402 474 6626 susiewindle@gmail.com

When babies reach six to eight months of age, separation distress kicks in . . . and it often continues in some form until children are well over five years old. Understand that your child is not being “needy” or “clingy” when he or she can tell you’re about to leave and begins to fuss. Rather, a separation distress system in your child’s lower brain is activating. This separation distress system is genetically programmed to be hypersensitive early in life. It is part of our survival system.

When you leave, children don’t know that you will be returning soon, and you really can’t get the concept of your return across to them because the verbal centers in their brains aren’t completely online yet. When a child is suffering and hurting because of the absence of the parent, the same parts of the brain are activated as when they feel physical pain. Emotional pain should be taken seriously. Do not underestimate the powerful hormonal reactions in the brain and body.

Some people think a child becomes clingy because he or she has been loved too much, is spoiled, or is treated too “softly.” No evidence supports the theory that anxious attachment is the result of excessive parental affection or attention. In fact, when your child is feeling unsafe and “tells” you by clinging, he or she needs support from you. Through clinging, your child is trying to change the balance of the emotional chemistry in his or her brain. Your child wants to feel calmer.

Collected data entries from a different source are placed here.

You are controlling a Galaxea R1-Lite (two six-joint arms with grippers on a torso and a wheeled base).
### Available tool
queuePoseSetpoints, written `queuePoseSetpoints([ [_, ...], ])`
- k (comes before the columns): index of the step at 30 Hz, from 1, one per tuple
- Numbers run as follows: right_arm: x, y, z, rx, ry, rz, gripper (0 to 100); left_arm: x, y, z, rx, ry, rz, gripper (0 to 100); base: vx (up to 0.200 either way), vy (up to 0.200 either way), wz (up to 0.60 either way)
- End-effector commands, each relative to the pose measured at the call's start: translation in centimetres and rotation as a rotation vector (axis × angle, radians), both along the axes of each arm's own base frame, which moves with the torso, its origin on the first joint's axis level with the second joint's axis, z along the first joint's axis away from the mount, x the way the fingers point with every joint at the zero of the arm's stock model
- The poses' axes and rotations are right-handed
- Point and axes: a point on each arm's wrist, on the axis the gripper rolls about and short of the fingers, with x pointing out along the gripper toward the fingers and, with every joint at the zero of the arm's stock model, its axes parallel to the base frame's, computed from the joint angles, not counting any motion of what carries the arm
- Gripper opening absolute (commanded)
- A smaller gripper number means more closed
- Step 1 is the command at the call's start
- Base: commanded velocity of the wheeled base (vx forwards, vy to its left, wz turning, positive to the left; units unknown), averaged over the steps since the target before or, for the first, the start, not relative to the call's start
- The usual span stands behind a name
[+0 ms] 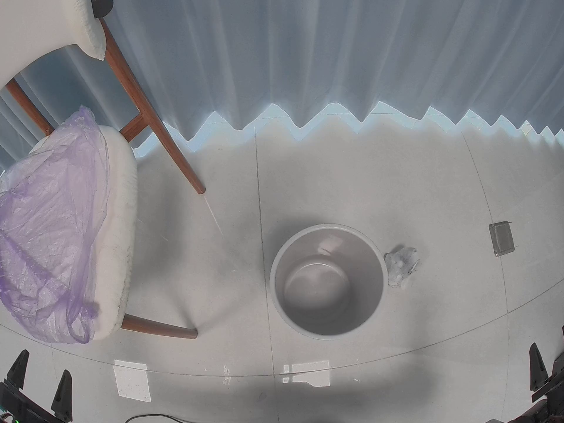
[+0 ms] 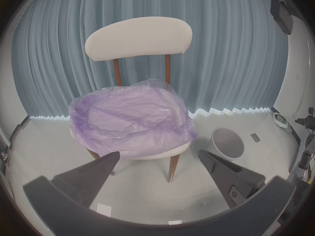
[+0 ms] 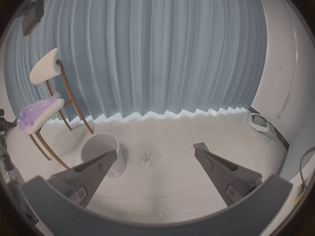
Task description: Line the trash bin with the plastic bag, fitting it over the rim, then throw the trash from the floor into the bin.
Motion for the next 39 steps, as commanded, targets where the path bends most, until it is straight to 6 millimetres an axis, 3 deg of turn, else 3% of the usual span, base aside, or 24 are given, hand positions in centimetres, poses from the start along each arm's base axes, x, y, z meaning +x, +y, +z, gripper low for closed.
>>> queuePoseSetpoints([
  [1,0.0,0.0,-0.5,0.000,0.001,0.000,100,0.0,0.0,-0.4,0.000,-0.001,0.001,100,0.000,0.000,0.00],
  [16,0.0,0.0,-0.5,0.000,0.001,0.000,100,0.0,0.0,-0.4,0.001,-0.014,-0.006,100,0.000,0.000,0.00],
  [19,0.0,0.0,-0.5,0.000,0.001,0.000,100,-0.2,-0.1,1.7,0.004,-0.222,-0.019,100,0.000,0.000,0.00],
  [21,0.0,0.0,-0.5,0.000,0.001,0.000,100,-0.3,-0.1,2.1,0.016,-0.254,-0.022,100,0.000,0.000,0.00],
  [30,0.0,0.0,-0.5,0.000,0.001,0.000,100,-0.5,-0.2,2.4,0.062,-0.277,-0.064,100,0.000,0.000,0.00],
  [39,0.0,0.0,-0.5,0.000,0.001,0.000,100,-1.6,-0.6,5.9,0.083,-0.283,-0.238,100,0.000,0.000,0.00],
])
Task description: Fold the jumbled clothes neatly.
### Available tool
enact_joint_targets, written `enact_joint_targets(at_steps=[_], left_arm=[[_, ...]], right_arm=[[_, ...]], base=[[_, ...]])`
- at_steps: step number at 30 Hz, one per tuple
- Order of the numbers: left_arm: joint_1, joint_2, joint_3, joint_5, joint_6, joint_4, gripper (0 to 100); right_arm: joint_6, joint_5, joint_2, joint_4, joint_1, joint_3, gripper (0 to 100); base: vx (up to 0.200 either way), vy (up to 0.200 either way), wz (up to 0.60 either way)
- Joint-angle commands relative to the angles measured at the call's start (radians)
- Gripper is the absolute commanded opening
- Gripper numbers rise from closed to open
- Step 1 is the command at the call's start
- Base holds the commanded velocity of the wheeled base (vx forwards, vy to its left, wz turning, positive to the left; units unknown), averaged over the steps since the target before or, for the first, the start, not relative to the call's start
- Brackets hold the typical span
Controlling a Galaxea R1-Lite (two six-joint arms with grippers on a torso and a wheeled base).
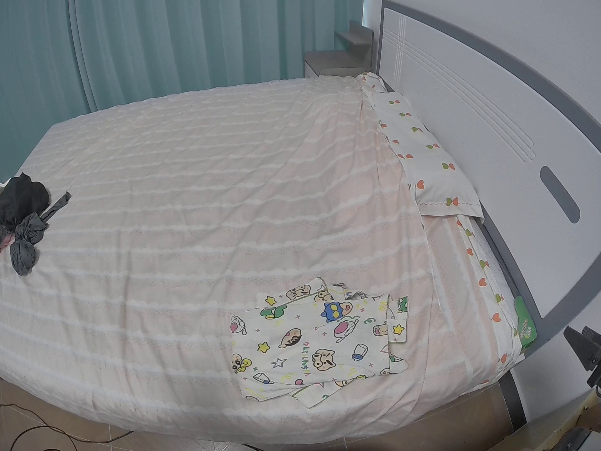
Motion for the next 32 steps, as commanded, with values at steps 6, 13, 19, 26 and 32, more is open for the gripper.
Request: enact_joint_targets(at_steps=[6,13,19,26,32], left_arm=[[0.294,-0.579,0.191,0.017,0.325,0.174,100],[0.32,-0.633,0.401,-0.262,0.373,0.049,100],[0.324,-0.639,0.679,-0.435,0.534,-0.198,100],[0.35,-0.596,0.678,-0.431,0.564,-0.192,100],[0.32,-0.636,0.688,-0.51,0.612,-0.191,100]], right_arm=[[-0.252,0.2,-0.52,0.118,-0.31,0.131,100],[-0.375,0.157,-0.52,0.055,-0.31,0.222,100],[-0.424,0.173,-0.52,0.032,-0.31,0.23,100],[-0.452,0.147,-0.52,0.038,-0.31,0.25,100],[-0.455,0.151,-0.52,0.04,-0.31,0.25,100]], base=[[0.0,0.0,0.0],[0.0,0.0,0.0],[0.0,0.0,0.0],[0.0,0.0,0.0],[0.0,0.0,0.0]])
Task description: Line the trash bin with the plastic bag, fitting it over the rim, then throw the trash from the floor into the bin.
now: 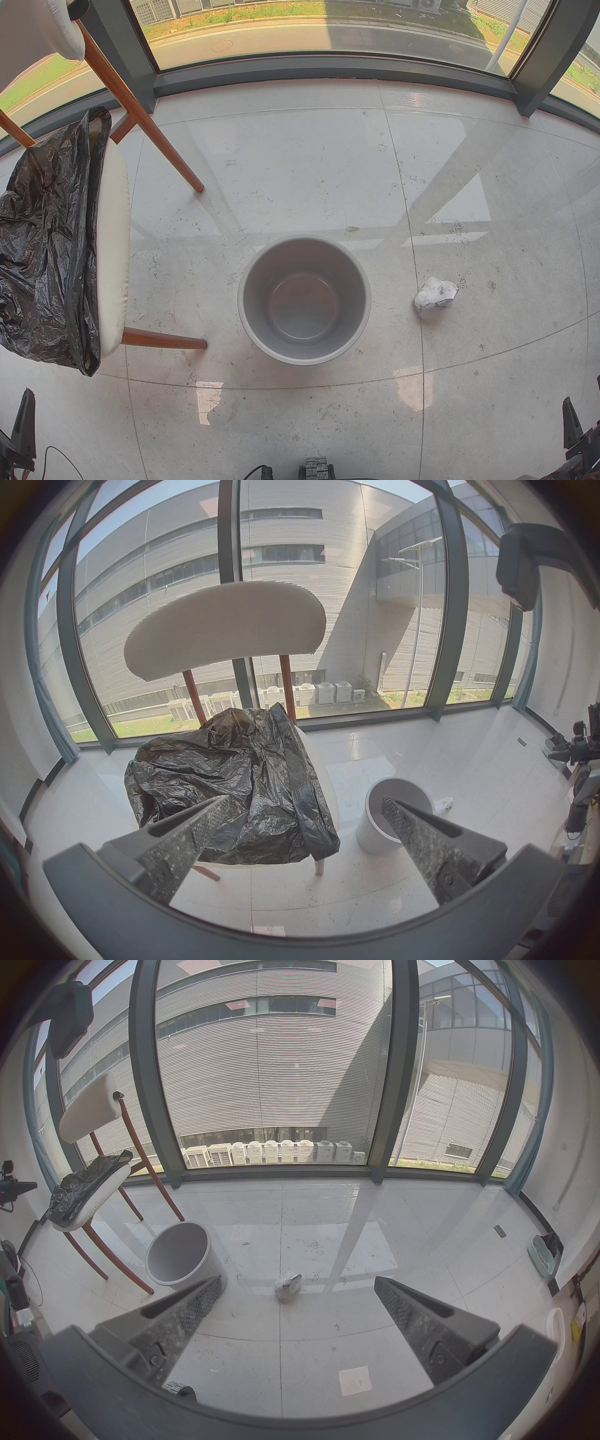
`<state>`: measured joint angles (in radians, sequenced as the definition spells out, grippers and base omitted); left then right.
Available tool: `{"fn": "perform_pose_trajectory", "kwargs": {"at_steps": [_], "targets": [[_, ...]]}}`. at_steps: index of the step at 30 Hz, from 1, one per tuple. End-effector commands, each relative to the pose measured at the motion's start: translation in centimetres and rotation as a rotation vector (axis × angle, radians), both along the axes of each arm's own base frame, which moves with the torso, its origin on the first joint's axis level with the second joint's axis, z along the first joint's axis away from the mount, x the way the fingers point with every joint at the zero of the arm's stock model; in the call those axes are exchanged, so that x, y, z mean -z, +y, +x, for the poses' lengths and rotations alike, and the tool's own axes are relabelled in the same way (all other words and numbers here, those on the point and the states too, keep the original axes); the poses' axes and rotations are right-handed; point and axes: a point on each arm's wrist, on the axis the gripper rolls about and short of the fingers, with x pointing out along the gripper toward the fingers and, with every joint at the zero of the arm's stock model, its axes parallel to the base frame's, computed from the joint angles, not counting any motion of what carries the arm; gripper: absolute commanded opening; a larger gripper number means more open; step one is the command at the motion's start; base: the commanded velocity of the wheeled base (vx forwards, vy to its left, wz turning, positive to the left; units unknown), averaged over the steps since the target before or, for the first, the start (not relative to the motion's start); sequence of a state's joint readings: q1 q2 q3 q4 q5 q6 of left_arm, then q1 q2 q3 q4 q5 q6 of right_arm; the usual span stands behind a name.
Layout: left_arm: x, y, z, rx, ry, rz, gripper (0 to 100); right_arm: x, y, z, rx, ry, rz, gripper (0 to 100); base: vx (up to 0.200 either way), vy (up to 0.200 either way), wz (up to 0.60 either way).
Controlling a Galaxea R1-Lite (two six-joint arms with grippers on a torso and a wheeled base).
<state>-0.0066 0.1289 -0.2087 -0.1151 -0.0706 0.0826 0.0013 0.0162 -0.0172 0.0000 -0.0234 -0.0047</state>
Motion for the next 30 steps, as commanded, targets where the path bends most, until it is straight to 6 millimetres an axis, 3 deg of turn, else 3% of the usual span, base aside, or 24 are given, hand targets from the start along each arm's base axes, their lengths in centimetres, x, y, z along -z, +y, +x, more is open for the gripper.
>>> {"fn": "perform_pose_trajectory", "kwargs": {"at_steps": [1, 17, 23, 25, 30], "targets": [[-3.1, 0.0, 2.7, 0.006, 0.123, -0.001, 100, 0.5, 0.0, 0.0, 0.002, 0.004, -0.001, 100, 0.000, 0.000, 0.00], [-10.5, -0.1, 12.2, 0.026, 0.297, -0.003, 100, 0.5, 0.0, 0.0, 0.001, 0.004, 0.000, 100, 0.000, 0.000, 0.00], [-11.3, -0.2, 14.9, 0.030, 0.341, -0.003, 100, 0.5, 0.0, 0.0, 0.001, 0.004, 0.000, 100, 0.000, 0.000, 0.00], [-10.9, -0.2, 16.6, 0.029, 0.392, -0.003, 100, 0.5, 0.0, 0.0, 0.001, 0.004, 0.000, 100, 0.000, 0.000, 0.00], [-10.5, -0.1, 18.9, 0.015, 0.448, -0.005, 100, 0.5, 0.0, 0.0, 0.001, 0.004, 0.000, 100, 0.000, 0.000, 0.00]]}}
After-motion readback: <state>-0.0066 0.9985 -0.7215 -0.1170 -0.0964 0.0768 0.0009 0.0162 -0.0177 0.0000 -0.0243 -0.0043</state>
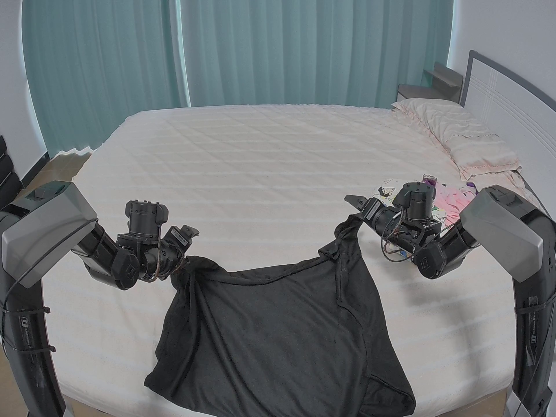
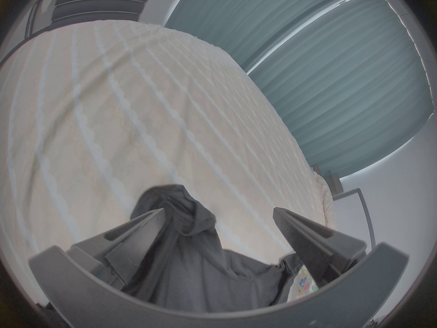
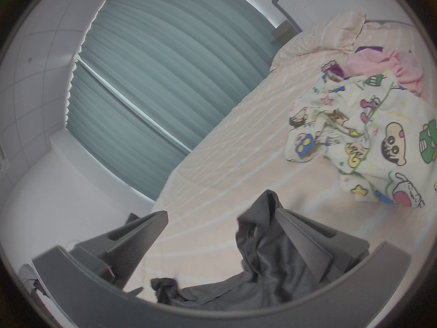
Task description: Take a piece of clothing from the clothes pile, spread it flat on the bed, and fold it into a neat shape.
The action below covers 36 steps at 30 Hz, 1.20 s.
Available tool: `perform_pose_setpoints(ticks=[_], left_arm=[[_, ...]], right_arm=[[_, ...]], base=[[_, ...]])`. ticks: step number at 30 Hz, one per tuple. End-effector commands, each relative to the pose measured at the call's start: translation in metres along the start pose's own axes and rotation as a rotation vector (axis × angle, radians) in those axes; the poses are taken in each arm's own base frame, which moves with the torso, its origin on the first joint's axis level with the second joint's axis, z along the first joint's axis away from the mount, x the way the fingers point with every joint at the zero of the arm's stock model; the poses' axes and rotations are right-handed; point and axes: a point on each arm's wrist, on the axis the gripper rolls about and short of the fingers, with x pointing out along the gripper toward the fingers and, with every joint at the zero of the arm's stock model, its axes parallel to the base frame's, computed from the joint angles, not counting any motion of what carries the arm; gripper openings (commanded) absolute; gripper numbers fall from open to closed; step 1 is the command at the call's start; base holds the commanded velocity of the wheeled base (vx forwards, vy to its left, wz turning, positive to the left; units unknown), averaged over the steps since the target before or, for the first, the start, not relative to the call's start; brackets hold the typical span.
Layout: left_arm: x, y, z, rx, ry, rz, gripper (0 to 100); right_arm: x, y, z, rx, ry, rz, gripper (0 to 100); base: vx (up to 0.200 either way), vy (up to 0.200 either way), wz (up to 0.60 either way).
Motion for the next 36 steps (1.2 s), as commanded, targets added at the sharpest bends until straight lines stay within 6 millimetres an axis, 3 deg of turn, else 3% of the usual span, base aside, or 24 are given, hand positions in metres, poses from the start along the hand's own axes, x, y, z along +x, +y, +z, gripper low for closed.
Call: perform_pose_setpoints(ticks=[1,5,8,16,22,29,36], left_arm=[[0.003,0.008,0.018,-0.025,-0.06,0.028,100],[-0.012,0.005,0.037,-0.047,-0.109,0.01,100],[-0.026,0.005,0.041,-0.054,-0.107,0.014,100],[-0.078,0.028,0.019,-0.064,0.015,0.007,100],[-0.108,0.053,-0.005,-0.084,0.076,-0.003,100],[-0.116,0.062,-0.02,-0.106,0.085,-0.033,100],[-0.116,0.062,-0.021,-0.108,0.083,-0.036,100]], right_arm=[[0.004,-0.02,-0.007,-0.014,-0.005,-0.068,100],[0.0,-0.023,0.015,-0.019,-0.077,-0.092,100],[-0.01,-0.025,0.016,-0.017,-0.065,-0.114,100],[-0.031,-0.029,-0.037,-0.114,0.107,-0.18,100],[-0.034,-0.01,-0.076,-0.247,0.208,-0.188,100],[-0.034,-0.002,-0.119,-0.392,0.338,-0.245,100],[-0.022,-0.014,-0.133,-0.457,0.342,-0.321,100]], base=[[0.0,0.0,0.0],[0.0,0.0,0.0],[0.0,0.0,0.0],[0.0,0.0,0.0],[0.0,0.0,0.0],[0.0,0.0,0.0],[0.0,0.0,0.0]])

So, when you need to leave your child, don’t rush off. Leaving in a rush will send your child’s stress chemicals and stress hormones up. Rather than leaving hurriedly, try to have quality time with your child before you leave. Hold your child very close. This closeness activates oxytocin and opioids in your child’s brain and helps to calm your child. In addition, by holding your child close, your child gets to find you before he or she loses you. Let your child have a memory of a calm, soothing parent.

You are your child’s world.

More to consider: Plan ahead . . .

Leave your child something to remind him or her of you—such as a scarf that smells like you or a warm, loving message on a recorder. Your child can hear your voice whenever he or she wants to while you are gone.